Work instructions: Output the data below exactly, images excluded.
___ Supplied entries
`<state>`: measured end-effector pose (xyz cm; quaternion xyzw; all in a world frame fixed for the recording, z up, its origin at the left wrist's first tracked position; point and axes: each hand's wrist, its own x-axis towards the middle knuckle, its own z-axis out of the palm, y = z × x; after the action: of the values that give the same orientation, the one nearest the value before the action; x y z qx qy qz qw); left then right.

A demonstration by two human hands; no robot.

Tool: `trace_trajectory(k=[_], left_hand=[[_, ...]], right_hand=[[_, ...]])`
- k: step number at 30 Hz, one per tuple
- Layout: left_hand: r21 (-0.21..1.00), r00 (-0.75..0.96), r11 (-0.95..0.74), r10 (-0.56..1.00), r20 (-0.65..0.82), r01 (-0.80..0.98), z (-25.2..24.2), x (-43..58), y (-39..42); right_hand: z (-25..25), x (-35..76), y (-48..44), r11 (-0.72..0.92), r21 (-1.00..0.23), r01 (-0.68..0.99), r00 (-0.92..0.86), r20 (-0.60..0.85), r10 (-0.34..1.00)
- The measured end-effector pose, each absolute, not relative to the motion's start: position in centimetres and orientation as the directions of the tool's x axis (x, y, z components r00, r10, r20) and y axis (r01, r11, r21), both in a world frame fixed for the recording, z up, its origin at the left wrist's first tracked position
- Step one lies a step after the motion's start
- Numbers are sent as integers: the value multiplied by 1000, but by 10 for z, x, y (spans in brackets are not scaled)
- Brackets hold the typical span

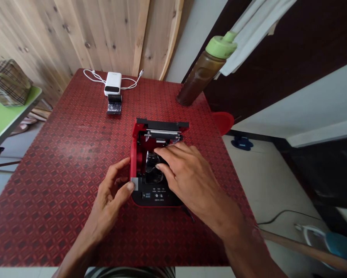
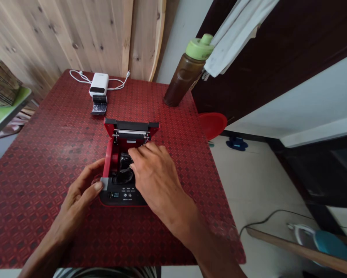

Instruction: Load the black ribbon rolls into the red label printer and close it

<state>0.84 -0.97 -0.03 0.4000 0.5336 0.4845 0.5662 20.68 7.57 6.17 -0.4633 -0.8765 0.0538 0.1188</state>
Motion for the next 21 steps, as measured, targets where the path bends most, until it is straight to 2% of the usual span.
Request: trace_trajectory(k=[10, 15, 21], left_hand=[[973, -39, 213, 975, -218, -93, 0, 7, -9], [968, -29, 221, 974, -226, -124, 1, 8, -10], [971, -36, 205, 977, -210, -122, 0, 8, -9]], right_hand=[[61, 193, 75, 557, -129, 821, -552, 73, 831], [55, 191, 90, 552, -170, 816, -563, -21, 826], [43, 192, 102, 572, -193, 797, -589, -41, 807]])
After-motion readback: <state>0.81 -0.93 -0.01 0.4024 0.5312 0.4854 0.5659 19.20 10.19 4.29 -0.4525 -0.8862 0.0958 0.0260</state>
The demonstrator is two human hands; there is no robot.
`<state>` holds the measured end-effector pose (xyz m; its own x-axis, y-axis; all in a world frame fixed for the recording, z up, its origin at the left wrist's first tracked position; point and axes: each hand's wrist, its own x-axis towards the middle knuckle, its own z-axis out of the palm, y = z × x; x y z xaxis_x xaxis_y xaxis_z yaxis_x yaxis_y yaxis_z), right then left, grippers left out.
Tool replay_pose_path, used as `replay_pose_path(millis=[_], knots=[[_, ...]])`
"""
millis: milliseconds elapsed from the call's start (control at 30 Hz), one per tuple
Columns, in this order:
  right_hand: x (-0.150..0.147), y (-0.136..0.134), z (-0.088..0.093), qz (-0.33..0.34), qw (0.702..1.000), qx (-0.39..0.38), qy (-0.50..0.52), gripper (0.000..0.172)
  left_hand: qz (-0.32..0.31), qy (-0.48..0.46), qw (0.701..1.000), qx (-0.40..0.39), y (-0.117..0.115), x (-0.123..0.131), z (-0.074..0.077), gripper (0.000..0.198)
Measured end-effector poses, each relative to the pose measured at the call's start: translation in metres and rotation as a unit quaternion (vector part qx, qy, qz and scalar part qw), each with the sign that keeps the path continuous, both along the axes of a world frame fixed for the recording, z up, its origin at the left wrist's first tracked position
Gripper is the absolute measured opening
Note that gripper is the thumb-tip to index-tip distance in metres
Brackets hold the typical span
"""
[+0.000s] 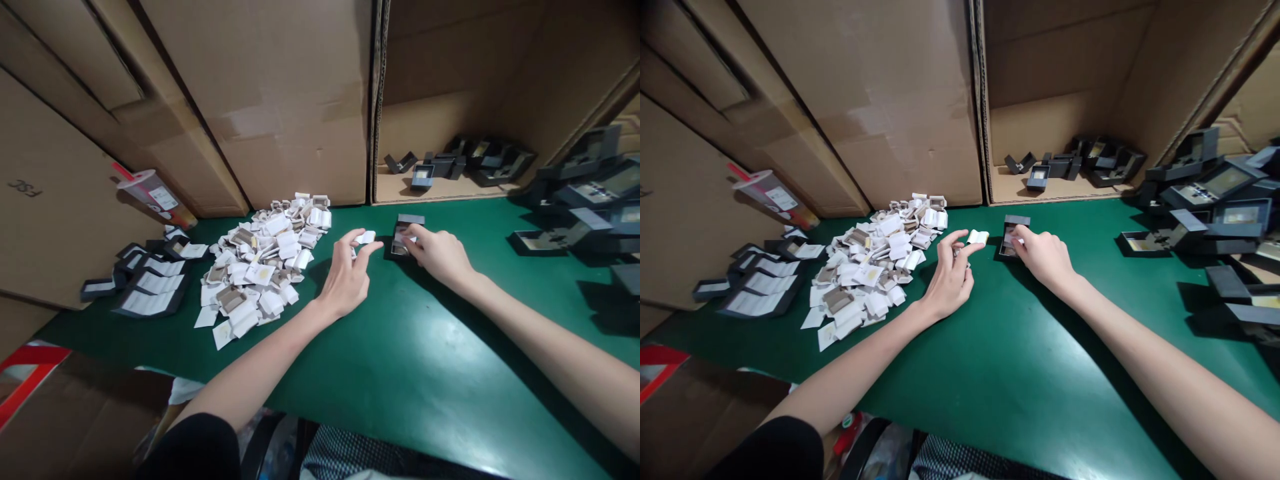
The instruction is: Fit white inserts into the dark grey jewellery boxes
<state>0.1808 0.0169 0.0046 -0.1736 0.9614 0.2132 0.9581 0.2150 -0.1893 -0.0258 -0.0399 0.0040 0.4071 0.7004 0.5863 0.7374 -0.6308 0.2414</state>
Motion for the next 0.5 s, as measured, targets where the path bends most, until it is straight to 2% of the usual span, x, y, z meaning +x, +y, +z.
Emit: replay_pose_path(millis=[133,300,400,500], knots=[[-0.003,-0.005,0.000,-0.019,0.995,0.057,-0.077,0.034,0.003,-0.032,0.999,-0.028,0.003,-0.003,0.001,0.054],[-0.002,-0.006,-0.006,0.006,0.990,0.125,-0.069,0.029,-0.001,0.003,0.999,-0.053,0.004,-0.004,0.004,0.044],[0.000,-0.003,-0.012,0.068,0.985,0.154,-0.041,0.041,-0.014,0.028,0.999,-0.044,0.004,-0.004,0.004,0.041],[0.003,-0.002,-0.017,0.161,0.974,0.156,-0.005,0.049,-0.030,0.046,0.998,-0.021,0.004,-0.004,0.004,0.036]])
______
Output below:
`<state>`: measured end-effector pose (xyz cm; quaternion xyzw; all in a world frame fixed for the recording, z up, its origin at the left wrist's first tracked position; point and axes: each hand's wrist, its own x-axis towards the middle knuckle, its own z-axis out of the palm, y = z × x; after the action: of the values that give the same orientation, the one nearest the value before the action; x y z qx qy qz qw); left then right.

A demonstration by two human hands; no robot.

Tool: `trace_trajectory(k=[_], left_hand=[[_, ...]], right_hand=[[_, ...]])`
- k: step number at 30 Hz, one per tuple
- Layout: left_hand: r21 (-0.21..1.00), r00 (-0.75..0.96), r11 (-0.95..0.74), r10 (-0.56..1.00), r20 (-0.65..0.82), r01 (-0.80..0.98), z (-25.2..24.2), x (-43..58), y (-39..42); right_hand: z (-25..25), x (-35..76), y (-48..44), r11 (-0.72..0.92), r21 (-1.00..0.23), r01 (-0.68..0.99), r00 (-0.92..0.86), r20 (-0.60..0.85), r10 (-0.34..1.00)
- The measured end-effector pose, each absolute, not relative to the motion's start: position in centimetres and orientation as the directions of the tool's x axis (x, y, z components r00, r10, r20) and y axis (r01, r11, r21), both in a world frame fixed for the recording, z up, its origin at the left wrist's first tracked position
- Step one lies a step after the motion's start
- Numbers are sent as integers: the value multiplied by 1000, but by 10 for z, x, y (spans in brackets are not scaled)
- Brackets hold the typical span


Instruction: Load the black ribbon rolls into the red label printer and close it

<state>0.84 -0.97 -0.03 0.4000 0.5336 0.4845 0.5662 20.68 7.57 6.17 -0.4633 -0.8765 0.0538 0.1188</state>
Motion for the next 21 steps, as measured, targets where the path bends most, until it is straight to 2% of the usual span.
Request: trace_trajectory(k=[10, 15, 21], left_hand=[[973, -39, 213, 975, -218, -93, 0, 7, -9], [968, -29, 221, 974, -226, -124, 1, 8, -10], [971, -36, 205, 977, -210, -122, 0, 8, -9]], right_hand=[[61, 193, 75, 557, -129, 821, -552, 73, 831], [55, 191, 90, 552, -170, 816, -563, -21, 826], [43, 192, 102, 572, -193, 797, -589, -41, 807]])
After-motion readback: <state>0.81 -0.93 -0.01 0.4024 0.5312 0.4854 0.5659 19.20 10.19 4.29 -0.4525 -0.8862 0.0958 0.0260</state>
The demonstrator is two human hands; there is no robot.
`<state>` holds the measured end-effector pose (xyz m; its own x-axis, y-axis; all in a world frame fixed for the recording, z up, its origin at the left wrist's first tracked position; point and axes: each hand's wrist, its own x-axis towards the middle knuckle, its own z-axis out of the palm, y = z × x; x y z xaxis_x xaxis_y xaxis_z yaxis_x yaxis_y yaxis_z), right then left, grippers left out.
Tool replay_pose_path, used as `replay_pose_path(millis=[_], knots=[[_, ...]])`
"""
millis: milliseconds elapsed from the call's start (control at 30 Hz), one per tuple
Columns, in this order:
  right_hand: x (-0.150..0.147), y (-0.136..0.134), z (-0.088..0.093), qz (-0.33..0.34), qw (0.702..1.000), qx (-0.39..0.38), qy (-0.50..0.52), gripper (0.000..0.172)
  left_hand: qz (-0.32..0.31), qy (-0.48..0.46), qw (0.701..1.000), qx (-0.40..0.39), y (-0.117..0.115), x (-0.123..0.131), z (-0.074..0.077), gripper (0.000..0.198)
Measured end-effector poses, each relative to the pose measured at the call's start: translation in metres and rotation as a unit quaternion (vector part qx, qy, qz and scalar part qw), each with the sign that keeps the path continuous, both along the axes of a world frame fixed for the recording, z up, its origin at the left wrist's first tracked position
Gripper is the absolute measured opening
Note that gripper is the thumb-tip to index-tip distance in metres
Brackets hold the typical span
"""
[+0.000s] 
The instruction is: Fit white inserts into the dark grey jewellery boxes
<state>0.1808 0.0169 0.0046 -0.1736 0.9614 0.2132 0.9581 0.2150 -0.1893 -0.0258 -0.0399 0.0040 0.4071 0.7004 0.5863 0.7374 -0.6308 0.2414</state>
Motion for the next 0.5 s, as measured, targets where the path bends most, until it is straight to 2% of the usual span, x, y, z meaning +x, +y, +z.
Emit: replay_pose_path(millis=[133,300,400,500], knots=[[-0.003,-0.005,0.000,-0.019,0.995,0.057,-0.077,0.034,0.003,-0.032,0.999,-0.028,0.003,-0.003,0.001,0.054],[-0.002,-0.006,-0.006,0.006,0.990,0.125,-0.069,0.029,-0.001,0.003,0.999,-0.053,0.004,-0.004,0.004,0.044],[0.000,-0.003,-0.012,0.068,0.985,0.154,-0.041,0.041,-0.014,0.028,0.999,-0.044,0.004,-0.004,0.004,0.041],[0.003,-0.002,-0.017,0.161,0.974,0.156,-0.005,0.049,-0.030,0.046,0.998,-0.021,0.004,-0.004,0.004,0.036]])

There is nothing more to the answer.